Ho una formazione umanistica, appartengo a una generazione di traduttori che si è formata con la pratica quotidiana, cominciando a tradurre “senza rete”, ossia senza una preparazione specifica, ma con ottime basi culturali e linguistiche.
Negli ultimi anni sono nati moltissimi corsi, master e scuole di traduzione letteraria ed editoriale, ma il nostro resta un mestiere che non si impara in poche ore di laboratorio, così come un diploma o un master non garantiscono la maturità del traduttore, che nel corso della carriera deve invece seguire, come ogni professionista, una formazione continua.

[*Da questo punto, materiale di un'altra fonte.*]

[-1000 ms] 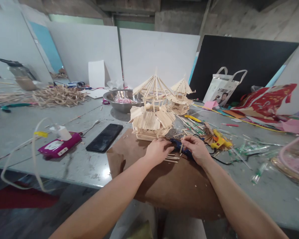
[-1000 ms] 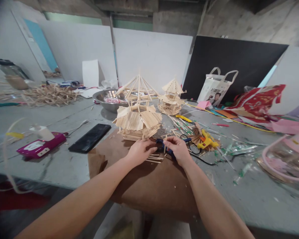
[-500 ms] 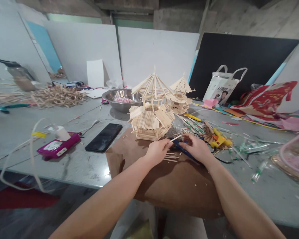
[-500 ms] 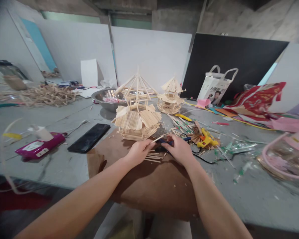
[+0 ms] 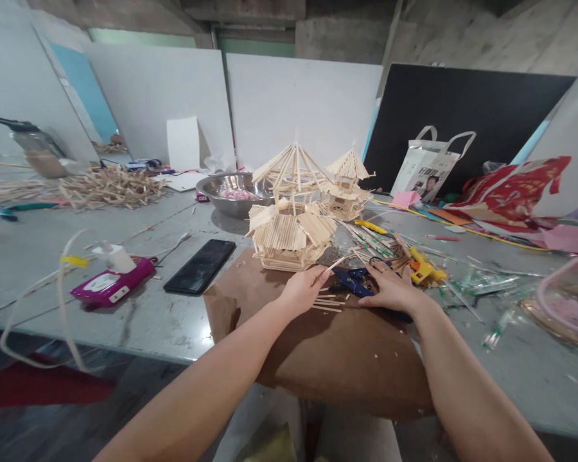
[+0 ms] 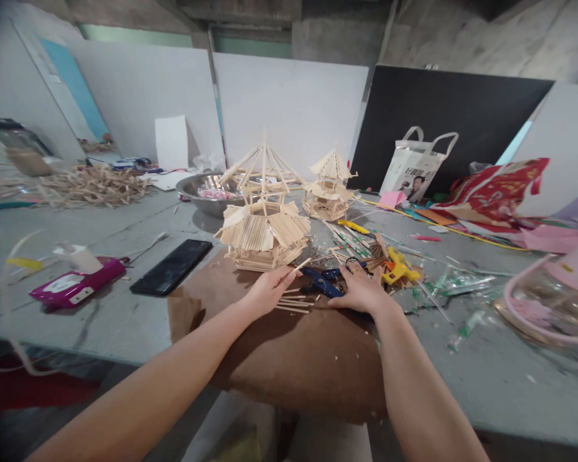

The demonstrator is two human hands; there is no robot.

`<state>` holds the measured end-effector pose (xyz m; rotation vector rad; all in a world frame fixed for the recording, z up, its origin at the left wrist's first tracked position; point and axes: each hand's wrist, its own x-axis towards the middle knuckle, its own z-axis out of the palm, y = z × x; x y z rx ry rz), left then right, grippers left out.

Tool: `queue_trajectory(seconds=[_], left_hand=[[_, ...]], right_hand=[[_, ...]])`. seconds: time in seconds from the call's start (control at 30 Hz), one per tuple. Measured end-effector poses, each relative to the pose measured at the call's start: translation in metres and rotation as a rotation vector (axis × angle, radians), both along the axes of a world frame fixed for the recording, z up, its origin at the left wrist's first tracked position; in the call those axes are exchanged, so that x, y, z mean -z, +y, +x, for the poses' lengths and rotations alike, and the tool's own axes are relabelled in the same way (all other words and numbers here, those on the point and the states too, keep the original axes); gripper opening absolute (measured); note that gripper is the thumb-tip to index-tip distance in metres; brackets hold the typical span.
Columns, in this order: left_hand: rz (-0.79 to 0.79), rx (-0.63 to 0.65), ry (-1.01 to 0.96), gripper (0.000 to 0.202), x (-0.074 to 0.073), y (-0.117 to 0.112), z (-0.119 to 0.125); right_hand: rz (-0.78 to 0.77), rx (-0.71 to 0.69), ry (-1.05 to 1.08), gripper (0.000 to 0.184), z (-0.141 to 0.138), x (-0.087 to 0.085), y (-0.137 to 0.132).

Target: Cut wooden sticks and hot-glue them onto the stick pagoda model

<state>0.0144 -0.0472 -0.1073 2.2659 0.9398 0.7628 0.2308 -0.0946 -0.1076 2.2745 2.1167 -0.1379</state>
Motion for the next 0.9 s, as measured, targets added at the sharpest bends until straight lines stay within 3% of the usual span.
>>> queue_trajectory(seconds=[0.17, 0.43, 0.6, 0.73, 0.9], left_hand=[[-0.009, 0.023, -0.043, 0.04, 0.002, 0.002, -0.001], [0.006, 0.028, -0.073, 0.039, -0.003, 0.001, -0.001], [0.028, -0.011, -0.056, 0.042, -0.004, 0.0, -0.003], [0.037, -0.026, -0.054, 0.043, -0.005, 0.0, -0.004], [0.034, -0.008, -0.093, 0.042, -0.007, -0.001, -0.004]], right_hand=[[0.126, -0.029, -0.043, 0.062, -0.002, -0.005, 0.002], [0.119, 0.002, -0.061, 0.041, -0.007, -0.003, 0.002], [0.192, 0.072, -0.095, 0.041, -0.01, -0.002, 0.004], [0.355, 0.134, 0.061, 0.046, -0.012, -0.004, 0.005], [0.52, -0.022, 0.245, 0.053, -0.019, -0.006, -0.001]])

In questa direzione va, ad esempio, “Laboratorio italiano”, programma interamente finanziato e dedicato ai traduttori madrelingua italiani, inaugurata dalla Casa dei traduttori Looren di Zurigo. Su questo piano, la Svizzera coltiva infatti la sua terza lingua nazionale molto più di quanto non faccia l’Italia, dove nel pubblico come nel privato è quasi impossibile reperire fondi con cui sostenere programmi di formazione continua a medio-lungo termine. Oltralpe sono comunque tante le esperienze virtuose. Strade, il sindacato dei traduttori editoriali, da anni è impegnato a farle approdare anche in Italia.
Quello che le istituzioni devono capire è che la traduzione non va considerata soltanto il prodotto di un’industria culturale: la traduzione è una risorsa e uno strumento fondamentale per la circolazione delle culture e dei sistemi di pensiero contro l’appiattimento e l’omologazione, un modo per salvaguardare le diverse identità culturali e insieme metterle in dialogo, aprire gli orizzonti a mondi diversi. La lingua dell’Europa è la traduzione, ricordava Umberto Eco. E mai come in questo momento l’Europa ha bisogno della traduzione e dei traduttori per riposizionarsi nel circuito dei grandi flussi di culture e popoli che da sempre l’hanno attraversata. Sostenere la traduzione è sostenere un’idea di futuro e non può non riguardare un investimento politico e una responsabilità istituzionale.